Puede que el autor de Sweet baby James haya escrito la misma canción muchas veces, como él mismo insinuó al presentar Lo and behold, y era llamativo el parecido entre las dos primeras piezas del concierto, la icónica Something in the way she moves (1968) y la aún inédita Today, today, today. Pero no esperamos de Taylor grandes rebeliones estéticas, sino el hondo latido sentimental que emana de Wandering o Millworker, las sutiles pinceladas de guitarra y piano en Carolina in my mind, la sorprendente improvisación vocal que enriquece Country road. James transmite el sosiego del hombre sabio: habrá cantado hasta la saciedad Handy man, pero hay emoción sincera en esas prodigiosas armonías a cuatro voces.

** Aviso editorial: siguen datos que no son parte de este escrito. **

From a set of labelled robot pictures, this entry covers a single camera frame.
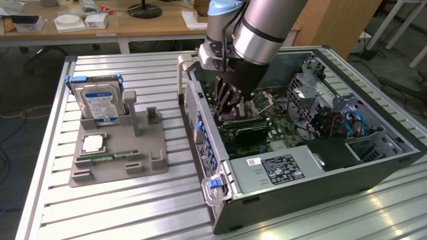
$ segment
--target wooden cabinet
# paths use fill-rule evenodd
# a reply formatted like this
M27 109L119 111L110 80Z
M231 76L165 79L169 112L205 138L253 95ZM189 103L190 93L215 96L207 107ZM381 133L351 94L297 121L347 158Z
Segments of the wooden cabinet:
M294 46L329 45L346 58L382 0L309 0Z

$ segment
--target white box
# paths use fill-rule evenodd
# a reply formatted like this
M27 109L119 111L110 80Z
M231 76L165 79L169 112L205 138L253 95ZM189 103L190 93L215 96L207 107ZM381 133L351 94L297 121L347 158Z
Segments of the white box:
M41 32L46 21L42 16L11 16L19 32Z
M362 32L358 43L351 50L351 54L361 54L365 51L366 46L371 41L371 38L373 36L366 31Z
M83 23L83 20L77 15L62 15L55 19L57 31L62 33L77 32L87 30L87 26Z
M85 20L89 29L106 29L109 25L107 14L91 14Z

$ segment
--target barcode sticker
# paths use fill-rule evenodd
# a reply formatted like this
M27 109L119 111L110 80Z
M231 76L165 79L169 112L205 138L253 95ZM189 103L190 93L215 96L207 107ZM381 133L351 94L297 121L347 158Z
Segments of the barcode sticker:
M262 164L262 158L261 157L250 158L246 161L247 161L247 165L250 165L250 166Z

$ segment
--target hard drive
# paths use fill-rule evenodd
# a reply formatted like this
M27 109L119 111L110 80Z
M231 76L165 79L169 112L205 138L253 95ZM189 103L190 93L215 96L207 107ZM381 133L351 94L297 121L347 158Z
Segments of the hard drive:
M123 103L123 77L121 74L102 77L75 76L66 83L79 104L83 118L94 119L98 126L119 124L119 116L127 114Z

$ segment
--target robotic arm
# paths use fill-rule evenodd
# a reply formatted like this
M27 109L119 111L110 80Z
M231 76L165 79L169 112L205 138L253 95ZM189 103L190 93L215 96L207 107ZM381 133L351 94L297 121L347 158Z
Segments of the robotic arm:
M199 61L217 77L215 120L241 117L307 0L211 0Z

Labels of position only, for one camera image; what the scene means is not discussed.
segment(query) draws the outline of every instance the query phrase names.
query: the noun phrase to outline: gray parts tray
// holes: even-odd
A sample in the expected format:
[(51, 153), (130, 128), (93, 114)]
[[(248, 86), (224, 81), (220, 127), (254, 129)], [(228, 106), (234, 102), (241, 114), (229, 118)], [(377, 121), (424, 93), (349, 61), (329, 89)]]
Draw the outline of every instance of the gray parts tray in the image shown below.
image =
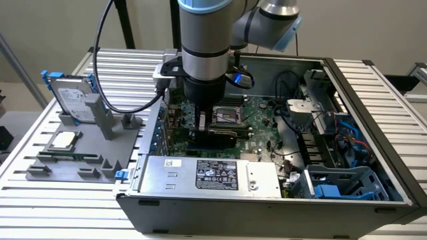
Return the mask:
[[(26, 180), (54, 182), (113, 183), (114, 173), (128, 166), (137, 127), (124, 129), (121, 117), (113, 117), (113, 137), (105, 140), (95, 124), (82, 123), (77, 126), (59, 124), (33, 165), (26, 169)], [(57, 147), (57, 136), (74, 133), (63, 146)]]

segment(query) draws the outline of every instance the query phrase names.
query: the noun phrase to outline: white wall
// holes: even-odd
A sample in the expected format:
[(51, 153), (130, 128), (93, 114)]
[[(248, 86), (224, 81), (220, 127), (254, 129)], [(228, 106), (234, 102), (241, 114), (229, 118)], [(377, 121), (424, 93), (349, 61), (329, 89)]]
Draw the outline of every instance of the white wall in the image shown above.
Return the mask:
[[(126, 0), (136, 47), (172, 47), (168, 0)], [(0, 0), (0, 31), (30, 77), (39, 71), (70, 73), (89, 46), (106, 0)], [(427, 0), (298, 0), (302, 24), (298, 54), (369, 59), (386, 74), (404, 74), (427, 62)], [(99, 46), (124, 48), (111, 7)], [(292, 43), (286, 54), (294, 54)], [(0, 56), (0, 81), (15, 82)]]

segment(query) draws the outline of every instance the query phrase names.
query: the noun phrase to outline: robotic arm
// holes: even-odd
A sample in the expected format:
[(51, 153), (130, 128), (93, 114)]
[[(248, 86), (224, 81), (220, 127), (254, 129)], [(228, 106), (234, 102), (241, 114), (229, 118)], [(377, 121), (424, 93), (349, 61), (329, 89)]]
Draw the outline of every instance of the robotic arm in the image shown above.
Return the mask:
[(301, 18), (296, 0), (177, 0), (185, 97), (200, 107), (224, 97), (229, 49), (282, 52)]

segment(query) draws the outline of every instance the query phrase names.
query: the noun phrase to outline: black pole
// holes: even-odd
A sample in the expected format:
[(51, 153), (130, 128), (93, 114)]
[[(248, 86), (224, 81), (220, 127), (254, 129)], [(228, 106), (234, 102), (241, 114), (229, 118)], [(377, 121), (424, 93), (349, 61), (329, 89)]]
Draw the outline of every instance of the black pole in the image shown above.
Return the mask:
[(180, 27), (180, 5), (177, 0), (169, 0), (170, 6), (170, 25), (173, 48), (181, 49), (181, 27)]
[(128, 13), (128, 7), (126, 7), (126, 0), (113, 0), (113, 4), (118, 13), (125, 48), (136, 49), (133, 34), (132, 34), (132, 27), (130, 27), (130, 20), (129, 20), (129, 13)]

Todo resulta más sencillo, cierto, con los tres cantantes y cuatro ilustres músicos que le arropan. Pero también sucede que nuestro protagonista, sin proponérselo, ofrece un enciclopédico repaso por la música estadounidense de raíz: no solo country y folk, sino también blues (en Steamroller incluso empuña una guitarra eléctrica), soul y guiños al gospel (Shower the people). La butaca en la abarrotada platea del Nuevo Apolo rozaba los 120 euros, pero intuimos que nadie regresó a casa arrepentido.